EXERCISE INSTRUCTIONS: Nothing but the lines from the one that contains "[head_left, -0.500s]" through the end of the listing should appear, set down exactly.
+++ LISTED RECORDS +++
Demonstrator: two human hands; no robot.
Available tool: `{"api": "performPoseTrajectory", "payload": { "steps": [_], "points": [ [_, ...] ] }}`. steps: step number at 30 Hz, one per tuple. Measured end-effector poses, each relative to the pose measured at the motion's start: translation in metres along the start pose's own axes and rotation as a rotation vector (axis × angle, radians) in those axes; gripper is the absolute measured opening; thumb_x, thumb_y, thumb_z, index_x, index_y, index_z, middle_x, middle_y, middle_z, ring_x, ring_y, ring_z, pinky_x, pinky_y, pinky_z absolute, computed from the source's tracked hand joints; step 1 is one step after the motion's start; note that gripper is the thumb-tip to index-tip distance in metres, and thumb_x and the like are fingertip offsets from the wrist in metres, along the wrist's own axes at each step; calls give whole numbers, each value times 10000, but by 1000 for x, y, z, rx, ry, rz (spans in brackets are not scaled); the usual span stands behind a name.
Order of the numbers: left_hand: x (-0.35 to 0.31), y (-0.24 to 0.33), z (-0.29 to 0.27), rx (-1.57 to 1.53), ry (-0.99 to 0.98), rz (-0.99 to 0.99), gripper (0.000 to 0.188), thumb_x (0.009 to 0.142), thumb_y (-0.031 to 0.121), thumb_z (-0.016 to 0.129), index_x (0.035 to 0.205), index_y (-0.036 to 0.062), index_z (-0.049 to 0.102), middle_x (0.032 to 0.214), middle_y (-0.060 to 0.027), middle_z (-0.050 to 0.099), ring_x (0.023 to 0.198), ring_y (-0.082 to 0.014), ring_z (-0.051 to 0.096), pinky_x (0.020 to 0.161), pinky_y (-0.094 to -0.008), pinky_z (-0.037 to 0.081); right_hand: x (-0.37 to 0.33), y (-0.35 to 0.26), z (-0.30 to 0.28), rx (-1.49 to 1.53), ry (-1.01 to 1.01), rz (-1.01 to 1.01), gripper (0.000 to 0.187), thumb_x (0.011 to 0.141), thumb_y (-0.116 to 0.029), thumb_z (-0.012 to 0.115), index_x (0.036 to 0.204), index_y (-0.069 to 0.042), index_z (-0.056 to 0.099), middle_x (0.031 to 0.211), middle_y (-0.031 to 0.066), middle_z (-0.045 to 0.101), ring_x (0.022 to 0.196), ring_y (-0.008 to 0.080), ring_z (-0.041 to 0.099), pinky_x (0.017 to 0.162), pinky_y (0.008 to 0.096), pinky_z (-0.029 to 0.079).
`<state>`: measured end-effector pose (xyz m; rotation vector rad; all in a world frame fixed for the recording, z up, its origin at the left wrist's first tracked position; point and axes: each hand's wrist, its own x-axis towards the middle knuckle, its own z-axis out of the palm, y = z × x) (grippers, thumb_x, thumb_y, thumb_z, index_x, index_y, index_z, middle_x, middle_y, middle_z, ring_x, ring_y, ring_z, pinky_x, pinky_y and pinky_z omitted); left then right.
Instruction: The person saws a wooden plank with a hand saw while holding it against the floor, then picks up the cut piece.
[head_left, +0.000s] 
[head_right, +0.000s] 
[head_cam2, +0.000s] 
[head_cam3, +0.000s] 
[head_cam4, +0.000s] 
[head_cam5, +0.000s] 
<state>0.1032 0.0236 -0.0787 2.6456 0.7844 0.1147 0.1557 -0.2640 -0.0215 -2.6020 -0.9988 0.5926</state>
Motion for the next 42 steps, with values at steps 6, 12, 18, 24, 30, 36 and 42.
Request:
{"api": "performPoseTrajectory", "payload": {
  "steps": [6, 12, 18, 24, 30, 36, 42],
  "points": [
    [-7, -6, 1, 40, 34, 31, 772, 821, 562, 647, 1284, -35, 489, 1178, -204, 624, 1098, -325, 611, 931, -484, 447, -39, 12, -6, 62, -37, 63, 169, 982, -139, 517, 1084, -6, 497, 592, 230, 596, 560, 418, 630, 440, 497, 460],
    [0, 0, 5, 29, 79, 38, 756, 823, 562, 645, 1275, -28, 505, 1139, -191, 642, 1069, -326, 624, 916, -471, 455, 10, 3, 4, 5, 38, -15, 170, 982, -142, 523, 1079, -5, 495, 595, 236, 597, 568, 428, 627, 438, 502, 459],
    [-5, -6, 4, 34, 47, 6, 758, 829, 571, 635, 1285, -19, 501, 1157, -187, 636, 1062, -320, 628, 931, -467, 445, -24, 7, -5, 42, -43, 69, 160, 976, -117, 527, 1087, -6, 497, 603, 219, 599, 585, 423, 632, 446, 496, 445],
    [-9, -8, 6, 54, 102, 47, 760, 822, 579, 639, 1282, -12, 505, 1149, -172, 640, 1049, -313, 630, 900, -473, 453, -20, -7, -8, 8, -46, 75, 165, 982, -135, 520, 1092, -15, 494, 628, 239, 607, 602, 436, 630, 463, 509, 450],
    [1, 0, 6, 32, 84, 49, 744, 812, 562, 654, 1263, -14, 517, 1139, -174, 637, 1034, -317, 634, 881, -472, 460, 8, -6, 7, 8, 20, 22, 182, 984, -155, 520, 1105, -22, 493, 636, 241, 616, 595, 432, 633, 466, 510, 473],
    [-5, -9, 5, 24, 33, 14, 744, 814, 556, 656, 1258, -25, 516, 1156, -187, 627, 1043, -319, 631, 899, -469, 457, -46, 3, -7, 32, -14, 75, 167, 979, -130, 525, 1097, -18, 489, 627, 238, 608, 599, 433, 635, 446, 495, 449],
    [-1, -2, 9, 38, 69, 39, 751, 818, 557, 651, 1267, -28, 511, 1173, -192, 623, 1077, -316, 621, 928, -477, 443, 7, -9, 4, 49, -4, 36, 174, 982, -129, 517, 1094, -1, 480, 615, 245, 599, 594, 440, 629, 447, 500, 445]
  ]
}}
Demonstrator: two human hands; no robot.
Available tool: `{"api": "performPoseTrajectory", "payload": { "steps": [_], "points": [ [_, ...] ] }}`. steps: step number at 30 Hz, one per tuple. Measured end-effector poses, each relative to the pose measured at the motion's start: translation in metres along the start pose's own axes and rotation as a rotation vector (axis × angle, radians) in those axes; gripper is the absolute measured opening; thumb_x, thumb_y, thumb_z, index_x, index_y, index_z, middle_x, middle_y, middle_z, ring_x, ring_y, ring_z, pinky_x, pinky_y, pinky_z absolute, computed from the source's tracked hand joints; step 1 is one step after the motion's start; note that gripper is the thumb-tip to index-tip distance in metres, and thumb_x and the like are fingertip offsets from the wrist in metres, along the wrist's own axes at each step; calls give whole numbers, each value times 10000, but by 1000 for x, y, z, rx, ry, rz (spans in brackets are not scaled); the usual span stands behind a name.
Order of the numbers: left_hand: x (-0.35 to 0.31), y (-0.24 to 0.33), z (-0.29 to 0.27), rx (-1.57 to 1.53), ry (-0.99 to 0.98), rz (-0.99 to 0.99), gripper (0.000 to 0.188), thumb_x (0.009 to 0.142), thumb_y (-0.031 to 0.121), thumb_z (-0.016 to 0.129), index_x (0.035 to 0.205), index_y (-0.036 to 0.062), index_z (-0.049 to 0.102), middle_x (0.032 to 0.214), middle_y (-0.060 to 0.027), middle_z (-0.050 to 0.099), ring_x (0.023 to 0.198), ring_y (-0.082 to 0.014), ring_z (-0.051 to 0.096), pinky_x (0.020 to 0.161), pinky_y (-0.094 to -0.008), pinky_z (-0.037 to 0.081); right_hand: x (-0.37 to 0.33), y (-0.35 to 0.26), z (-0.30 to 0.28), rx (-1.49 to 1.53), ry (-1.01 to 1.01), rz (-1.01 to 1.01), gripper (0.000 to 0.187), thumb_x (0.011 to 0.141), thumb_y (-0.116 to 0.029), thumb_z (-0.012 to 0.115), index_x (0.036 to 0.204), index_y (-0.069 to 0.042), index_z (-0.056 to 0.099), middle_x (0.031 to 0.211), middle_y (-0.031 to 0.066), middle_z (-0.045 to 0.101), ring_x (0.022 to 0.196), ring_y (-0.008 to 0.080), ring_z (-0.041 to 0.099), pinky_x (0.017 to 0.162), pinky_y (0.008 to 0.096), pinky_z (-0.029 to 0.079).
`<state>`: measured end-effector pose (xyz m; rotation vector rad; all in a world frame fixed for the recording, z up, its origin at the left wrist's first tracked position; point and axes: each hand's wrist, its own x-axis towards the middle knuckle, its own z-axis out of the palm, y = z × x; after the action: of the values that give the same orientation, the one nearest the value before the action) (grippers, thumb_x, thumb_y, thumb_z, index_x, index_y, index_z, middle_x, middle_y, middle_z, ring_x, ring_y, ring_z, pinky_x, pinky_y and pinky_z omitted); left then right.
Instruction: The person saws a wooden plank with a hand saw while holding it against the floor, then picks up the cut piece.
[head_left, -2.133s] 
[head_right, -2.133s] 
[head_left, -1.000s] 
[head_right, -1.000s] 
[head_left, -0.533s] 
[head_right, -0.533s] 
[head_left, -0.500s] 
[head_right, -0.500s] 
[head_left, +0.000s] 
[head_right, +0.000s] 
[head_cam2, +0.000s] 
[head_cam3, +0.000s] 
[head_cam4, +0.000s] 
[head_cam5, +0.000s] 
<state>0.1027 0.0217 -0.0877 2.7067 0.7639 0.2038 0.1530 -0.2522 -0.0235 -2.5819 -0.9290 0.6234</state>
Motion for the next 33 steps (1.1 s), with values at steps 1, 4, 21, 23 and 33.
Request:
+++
RESPONSE:
[head_left, -0.500s] 
[head_right, -0.500s] 
[head_left, +0.000s] 
[head_right, +0.000s] 
[head_cam2, +0.000s] 
[head_cam3, +0.000s] 
[head_cam4, +0.000s] 
[head_cam5, +0.000s] 
<state>0.1027 0.0217 -0.0877 2.7067 0.7639 0.2038 0.1530 -0.2522 -0.0235 -2.5819 -0.9290 0.6234</state>
Motion for the next 33 steps (1.1 s), with values at steps 1, 4, 21, 23 and 33.
Request:

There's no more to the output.